* [Activity]: All lines with the word "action" in the material below are required.
• • • •
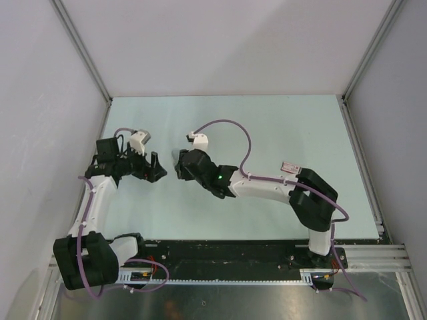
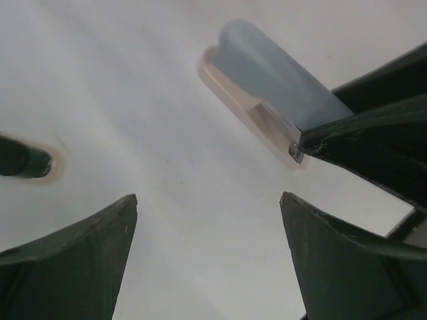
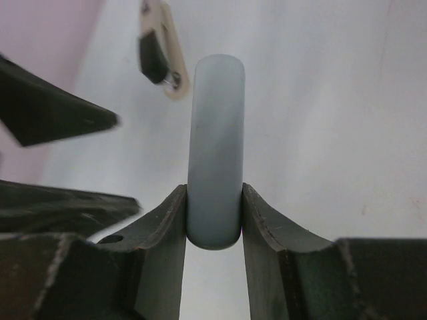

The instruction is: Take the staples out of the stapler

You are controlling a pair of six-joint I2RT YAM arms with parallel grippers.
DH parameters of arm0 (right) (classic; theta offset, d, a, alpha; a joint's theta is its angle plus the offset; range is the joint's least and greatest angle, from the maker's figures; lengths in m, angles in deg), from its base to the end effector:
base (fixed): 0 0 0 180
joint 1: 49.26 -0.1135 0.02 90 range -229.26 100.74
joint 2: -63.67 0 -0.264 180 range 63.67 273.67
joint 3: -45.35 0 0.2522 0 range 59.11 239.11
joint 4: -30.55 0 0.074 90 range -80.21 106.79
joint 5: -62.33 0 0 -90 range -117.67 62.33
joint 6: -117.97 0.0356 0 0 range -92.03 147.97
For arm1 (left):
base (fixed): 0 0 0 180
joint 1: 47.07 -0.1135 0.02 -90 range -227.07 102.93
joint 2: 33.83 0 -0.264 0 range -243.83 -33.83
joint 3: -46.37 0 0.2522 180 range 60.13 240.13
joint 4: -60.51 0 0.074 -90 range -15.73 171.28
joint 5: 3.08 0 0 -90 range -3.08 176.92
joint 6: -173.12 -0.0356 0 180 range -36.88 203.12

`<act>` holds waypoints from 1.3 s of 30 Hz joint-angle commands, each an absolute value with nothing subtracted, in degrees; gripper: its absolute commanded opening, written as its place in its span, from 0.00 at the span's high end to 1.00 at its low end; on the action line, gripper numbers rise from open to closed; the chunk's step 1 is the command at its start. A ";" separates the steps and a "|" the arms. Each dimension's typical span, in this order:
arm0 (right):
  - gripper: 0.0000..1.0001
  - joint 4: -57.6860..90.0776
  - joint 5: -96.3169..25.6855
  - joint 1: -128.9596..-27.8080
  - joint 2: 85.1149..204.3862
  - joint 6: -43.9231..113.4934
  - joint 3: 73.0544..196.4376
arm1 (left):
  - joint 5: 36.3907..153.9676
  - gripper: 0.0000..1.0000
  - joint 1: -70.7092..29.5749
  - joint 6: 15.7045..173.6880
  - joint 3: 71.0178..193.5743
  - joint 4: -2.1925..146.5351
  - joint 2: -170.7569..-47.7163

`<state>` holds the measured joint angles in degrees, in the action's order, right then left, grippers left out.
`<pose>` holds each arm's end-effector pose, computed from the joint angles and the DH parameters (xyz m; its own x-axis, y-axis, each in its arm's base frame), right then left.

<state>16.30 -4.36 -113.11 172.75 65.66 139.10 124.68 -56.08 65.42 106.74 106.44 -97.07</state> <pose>0.2076 0.3908 0.2437 -0.5834 0.0857 -0.8076 -0.3993 0.8357 0.3771 0.2210 0.0130 0.2597 -0.6245 0.1443 -0.7676 0.4875 0.8399 -0.2387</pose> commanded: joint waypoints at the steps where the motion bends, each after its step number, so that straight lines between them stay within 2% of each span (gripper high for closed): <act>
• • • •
* [Written solution]:
`<act>` holds waypoints from 1.3 s of 30 Hz joint-angle commands, each an absolute value with nothing subtracted, in degrees; gripper: its absolute commanded opening, written as its place in its span, from 0.00 at the span's high end to 1.00 at its low end; on the action line, gripper numbers rise from open to closed; the chunk's step 1 is the command at its start. A ";" separates the steps and a "|" the arms. Each dimension's typical span, in this order:
`<state>` holds the measured joint angles in degrees, in the action's order, right then left, grippers left out.

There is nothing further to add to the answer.